Print the lines of the listing below verbatim from its first line through the line bearing "Query: black pole". Any pictures are to be omitted.

TASK INPUT START

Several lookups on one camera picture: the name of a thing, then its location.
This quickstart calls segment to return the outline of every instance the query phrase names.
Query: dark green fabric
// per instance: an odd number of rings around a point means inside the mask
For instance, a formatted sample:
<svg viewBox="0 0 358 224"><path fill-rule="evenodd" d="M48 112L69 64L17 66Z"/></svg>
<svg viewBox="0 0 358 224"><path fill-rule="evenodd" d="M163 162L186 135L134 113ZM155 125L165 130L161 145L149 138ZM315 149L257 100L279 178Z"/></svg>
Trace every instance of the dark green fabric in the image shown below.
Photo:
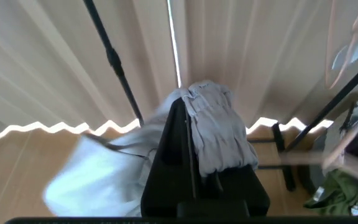
<svg viewBox="0 0 358 224"><path fill-rule="evenodd" d="M324 192L318 201L313 197L303 206L320 215L352 215L351 208L358 206L358 188L348 174L333 170L327 173Z"/></svg>

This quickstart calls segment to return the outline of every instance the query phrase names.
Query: black pole
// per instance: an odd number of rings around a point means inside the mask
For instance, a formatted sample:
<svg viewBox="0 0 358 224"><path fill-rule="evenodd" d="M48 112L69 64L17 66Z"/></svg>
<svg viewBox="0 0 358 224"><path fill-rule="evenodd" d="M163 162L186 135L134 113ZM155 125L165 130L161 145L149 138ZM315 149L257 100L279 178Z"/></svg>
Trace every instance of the black pole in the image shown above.
<svg viewBox="0 0 358 224"><path fill-rule="evenodd" d="M117 52L111 46L109 37L106 33L106 30L104 29L102 20L99 17L98 10L94 5L93 0L84 0L84 3L86 8L88 9L88 12L92 18L94 26L96 27L96 30L98 30L98 34L100 36L100 39L102 40L104 48L106 49L107 58L109 60L110 66L112 66L112 68L116 72L116 75L119 81L121 82L125 94L128 97L129 103L131 104L132 109L134 110L134 113L137 116L137 119L139 119L140 126L143 126L144 121L143 121L142 114L140 113L140 109L137 106L135 97L132 94L131 88L129 87L128 81L125 77L124 69L122 69L121 66L121 60L119 59Z"/></svg>
<svg viewBox="0 0 358 224"><path fill-rule="evenodd" d="M341 102L341 100L343 98L345 98L345 96L347 94L349 94L354 87L356 87L358 85L358 73L356 74L356 76L354 76L352 78L352 80L346 84L346 86L339 91L339 93L323 108L323 110L320 111L320 113L317 115L317 117L313 120L313 122L311 124L309 124L289 145L288 147L285 149L285 152L290 151L291 149L293 149L297 144L299 144L299 142L309 133L309 131L314 128L318 123L320 123L325 116L327 116L327 114L329 112L331 112L332 109L335 108L335 106Z"/></svg>

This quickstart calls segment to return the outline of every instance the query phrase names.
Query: floor
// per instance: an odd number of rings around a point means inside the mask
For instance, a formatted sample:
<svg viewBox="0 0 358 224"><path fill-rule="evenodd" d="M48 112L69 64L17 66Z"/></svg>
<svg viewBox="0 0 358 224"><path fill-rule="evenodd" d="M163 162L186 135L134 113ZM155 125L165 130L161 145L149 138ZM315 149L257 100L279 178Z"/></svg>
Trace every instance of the floor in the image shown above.
<svg viewBox="0 0 358 224"><path fill-rule="evenodd" d="M286 142L298 133L289 130ZM41 129L26 133L11 131L0 138L0 223L14 217L49 217L41 199L48 182L63 167L80 135L68 131L50 134ZM119 133L109 129L106 138ZM250 138L272 138L269 128L259 128ZM305 144L313 141L309 136ZM277 161L274 143L256 144L260 164ZM280 170L258 170L257 175L271 199L268 215L314 215L302 207L309 197L298 183L294 192L285 188Z"/></svg>

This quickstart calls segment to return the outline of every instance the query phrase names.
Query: black metal frame
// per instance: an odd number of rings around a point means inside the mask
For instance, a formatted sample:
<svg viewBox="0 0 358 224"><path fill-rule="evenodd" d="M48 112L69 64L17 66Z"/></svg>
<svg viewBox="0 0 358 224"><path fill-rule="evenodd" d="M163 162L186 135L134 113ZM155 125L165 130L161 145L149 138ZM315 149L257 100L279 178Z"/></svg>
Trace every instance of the black metal frame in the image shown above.
<svg viewBox="0 0 358 224"><path fill-rule="evenodd" d="M124 70L121 66L121 61L119 59L119 56L117 52L113 49L111 46L109 37L106 33L106 30L103 27L103 23L99 17L98 11L96 10L96 7L93 3L93 0L84 0L85 6L88 9L88 12L93 20L93 23L98 31L98 34L103 42L104 47L106 48L107 58L109 60L110 66L114 69L118 79L121 82L121 85L128 97L129 103L132 106L132 109L134 110L135 115L139 119L139 123L142 126L143 125L143 118L140 113L140 110L137 106L136 100L134 98L134 95L132 94L131 88L129 87L129 84L125 78ZM280 128L277 124L274 124L272 126L272 131L274 138L273 139L250 139L250 143L254 144L260 144L260 143L272 143L274 142L277 147L278 153L282 152L288 152L293 150L300 142L301 140L310 132L312 128L314 128L318 123L320 123L325 116L328 115L329 112L331 112L338 103L340 103L353 89L358 85L358 73L356 76L318 113L318 115L315 117L313 122L307 127L302 130L302 132L297 135L297 137L287 146L285 147L284 139L282 137ZM285 184L287 186L287 190L293 191L295 190L295 181L293 178L293 174L291 171L290 166L282 166L282 165L274 165L274 166L259 166L259 169L281 169L283 171L283 176L285 179Z"/></svg>

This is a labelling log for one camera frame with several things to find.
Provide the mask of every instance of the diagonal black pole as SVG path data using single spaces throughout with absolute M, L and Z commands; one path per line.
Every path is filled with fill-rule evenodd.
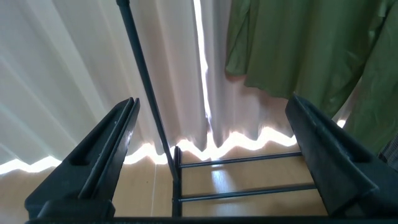
M 127 35 L 129 36 L 131 48 L 136 58 L 139 74 L 141 76 L 142 83 L 144 84 L 145 92 L 148 97 L 150 105 L 150 110 L 152 111 L 152 115 L 154 116 L 155 119 L 157 131 L 159 132 L 160 140 L 162 141 L 163 150 L 166 153 L 167 162 L 169 163 L 173 180 L 179 181 L 177 170 L 176 167 L 174 166 L 173 158 L 170 153 L 169 143 L 167 142 L 166 134 L 164 132 L 162 119 L 160 118 L 159 109 L 157 107 L 154 89 L 152 88 L 152 84 L 150 82 L 148 68 L 144 59 L 144 54 L 142 53 L 141 44 L 138 39 L 136 25 L 132 18 L 130 10 L 130 0 L 116 0 L 116 2 L 120 8 L 120 13 L 123 18 L 124 26 L 126 27 Z

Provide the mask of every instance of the green garment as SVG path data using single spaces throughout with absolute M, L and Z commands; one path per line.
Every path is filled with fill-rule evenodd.
M 394 2 L 235 0 L 226 71 L 247 75 L 246 86 L 275 97 L 290 98 L 295 92 L 328 116 L 341 108 L 362 77 L 345 128 L 377 153 L 398 131 Z

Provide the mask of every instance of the black metal frame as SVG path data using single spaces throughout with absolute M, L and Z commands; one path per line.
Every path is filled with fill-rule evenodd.
M 264 188 L 264 189 L 256 189 L 256 190 L 242 190 L 237 192 L 228 192 L 221 194 L 208 194 L 208 195 L 193 195 L 193 196 L 183 196 L 182 195 L 182 169 L 183 168 L 191 168 L 191 167 L 200 167 L 200 166 L 212 166 L 212 165 L 220 165 L 220 164 L 231 164 L 237 162 L 249 162 L 249 161 L 258 161 L 265 159 L 278 159 L 292 156 L 301 156 L 301 152 L 289 152 L 283 154 L 274 154 L 274 155 L 264 155 L 264 156 L 254 156 L 254 157 L 244 157 L 237 159 L 224 159 L 218 161 L 208 161 L 208 162 L 196 162 L 190 164 L 182 164 L 182 152 L 178 146 L 175 147 L 174 152 L 174 160 L 172 159 L 170 153 L 170 146 L 167 142 L 166 134 L 163 128 L 162 119 L 160 117 L 159 109 L 157 107 L 156 98 L 154 94 L 154 90 L 152 84 L 150 82 L 148 69 L 145 63 L 144 54 L 142 53 L 141 45 L 138 38 L 138 33 L 136 29 L 136 25 L 134 23 L 134 19 L 132 18 L 132 13 L 129 6 L 129 0 L 116 0 L 121 15 L 124 21 L 124 25 L 126 26 L 127 35 L 130 40 L 131 48 L 136 58 L 137 66 L 140 72 L 140 76 L 142 82 L 144 84 L 145 92 L 148 97 L 148 101 L 150 104 L 150 109 L 152 111 L 152 115 L 155 119 L 155 123 L 157 126 L 157 130 L 159 132 L 160 140 L 162 141 L 163 150 L 167 157 L 167 163 L 170 168 L 170 172 L 173 177 L 173 198 L 172 198 L 172 216 L 173 217 L 181 217 L 182 216 L 182 203 L 183 202 L 192 202 L 199 200 L 213 200 L 220 198 L 230 198 L 230 197 L 242 197 L 249 195 L 260 195 L 260 194 L 272 194 L 279 192 L 290 192 L 295 190 L 310 190 L 315 189 L 314 184 L 307 185 L 293 185 L 293 186 L 283 186 L 276 188 Z

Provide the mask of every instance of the light brown floor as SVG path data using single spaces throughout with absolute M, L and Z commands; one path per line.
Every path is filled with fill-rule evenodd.
M 270 142 L 264 149 L 233 149 L 224 158 L 255 156 L 297 151 Z M 197 159 L 189 152 L 184 162 Z M 15 170 L 0 175 L 0 223 L 24 223 L 27 212 L 25 198 L 53 169 L 37 174 Z M 223 166 L 184 169 L 183 194 L 203 194 L 255 189 L 279 185 L 311 183 L 312 178 L 302 157 L 242 162 Z M 155 165 L 145 158 L 121 171 L 113 198 L 116 216 L 171 216 L 172 178 L 166 165 Z M 250 197 L 227 198 L 183 205 L 184 216 L 246 215 L 326 215 L 317 190 L 303 190 Z

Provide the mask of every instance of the horizontal metal bar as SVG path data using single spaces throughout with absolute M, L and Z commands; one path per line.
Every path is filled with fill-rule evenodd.
M 220 194 L 209 194 L 209 195 L 194 195 L 194 196 L 183 196 L 180 199 L 180 202 L 194 202 L 199 200 L 214 200 L 221 198 L 231 198 L 231 197 L 243 197 L 243 196 L 251 196 L 251 195 L 261 195 L 261 194 L 273 194 L 273 193 L 281 193 L 281 192 L 291 192 L 296 190 L 310 190 L 316 189 L 315 184 L 301 184 L 301 185 L 293 185 L 288 187 L 273 187 L 266 189 L 258 189 L 258 190 L 243 190 L 239 192 L 228 192 L 228 193 L 220 193 Z
M 193 162 L 193 163 L 188 163 L 188 164 L 181 164 L 180 168 L 230 164 L 230 163 L 235 163 L 235 162 L 249 162 L 249 161 L 258 161 L 258 160 L 263 160 L 263 159 L 278 159 L 278 158 L 301 156 L 301 155 L 302 155 L 301 151 L 286 152 L 286 153 L 263 155 L 263 156 L 251 156 L 251 157 L 244 157 L 244 158 L 222 159 L 222 160 L 218 160 L 218 161 Z

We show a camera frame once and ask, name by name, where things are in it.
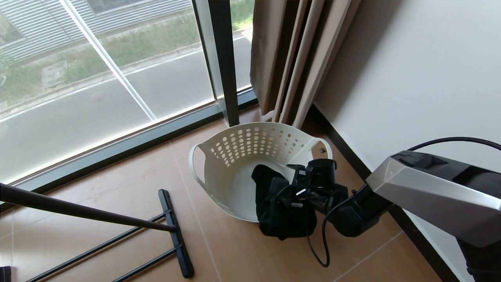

TASK INPUT END

TASK OUTPUT |
Several lookups on one camera picture: the name of a thing, then its location.
This quickstart calls segment to return the outline of every instance the query phrase names.
Query: dark green fabric
// per instance: an odd number of rings around a point means inside the mask
For instance, a formatted sample:
<svg viewBox="0 0 358 224"><path fill-rule="evenodd" d="M48 112L69 64L17 66Z"/></svg>
<svg viewBox="0 0 358 224"><path fill-rule="evenodd" d="M163 162L186 135L134 113ZM155 125L165 130L161 145L149 138ZM315 149L257 100L279 178Z"/></svg>
Trace every instance of the dark green fabric in the image shown below.
Photo:
<svg viewBox="0 0 358 224"><path fill-rule="evenodd" d="M324 192L318 201L313 197L303 206L320 215L352 215L351 208L358 206L358 188L348 174L333 170L327 173Z"/></svg>

This quickstart calls segment to return the outline of every instance the query phrase names.
Query: black pole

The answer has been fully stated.